* [WHAT TO WORK ON]: Counting only lines that contain the word "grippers", state the total for the listing below and nothing else.
::::::
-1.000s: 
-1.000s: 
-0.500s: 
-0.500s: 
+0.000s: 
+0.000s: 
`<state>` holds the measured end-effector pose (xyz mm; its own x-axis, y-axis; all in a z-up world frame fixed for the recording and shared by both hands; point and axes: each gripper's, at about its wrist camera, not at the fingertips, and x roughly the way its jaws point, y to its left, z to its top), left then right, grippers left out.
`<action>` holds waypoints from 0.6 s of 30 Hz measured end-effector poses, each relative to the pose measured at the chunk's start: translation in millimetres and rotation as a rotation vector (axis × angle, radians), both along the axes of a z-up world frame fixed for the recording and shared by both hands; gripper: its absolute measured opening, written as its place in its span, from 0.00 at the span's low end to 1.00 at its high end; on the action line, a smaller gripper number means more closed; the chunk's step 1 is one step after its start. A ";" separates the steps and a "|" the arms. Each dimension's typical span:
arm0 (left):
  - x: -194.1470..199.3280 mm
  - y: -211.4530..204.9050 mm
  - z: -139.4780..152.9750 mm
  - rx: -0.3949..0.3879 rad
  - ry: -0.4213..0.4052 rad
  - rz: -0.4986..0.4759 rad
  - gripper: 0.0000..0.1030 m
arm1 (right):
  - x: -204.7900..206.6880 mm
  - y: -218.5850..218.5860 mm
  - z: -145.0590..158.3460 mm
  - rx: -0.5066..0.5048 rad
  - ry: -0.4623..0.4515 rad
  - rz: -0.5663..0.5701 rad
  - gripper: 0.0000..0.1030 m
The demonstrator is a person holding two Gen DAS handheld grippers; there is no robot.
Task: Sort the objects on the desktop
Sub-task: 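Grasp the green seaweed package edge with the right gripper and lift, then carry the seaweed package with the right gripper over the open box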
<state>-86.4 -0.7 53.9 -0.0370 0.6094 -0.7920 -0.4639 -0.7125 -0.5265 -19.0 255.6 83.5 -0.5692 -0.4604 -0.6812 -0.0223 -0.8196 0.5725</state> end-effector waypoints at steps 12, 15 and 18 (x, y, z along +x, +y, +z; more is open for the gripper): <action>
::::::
* [RESULT OF THIS TASK]: 2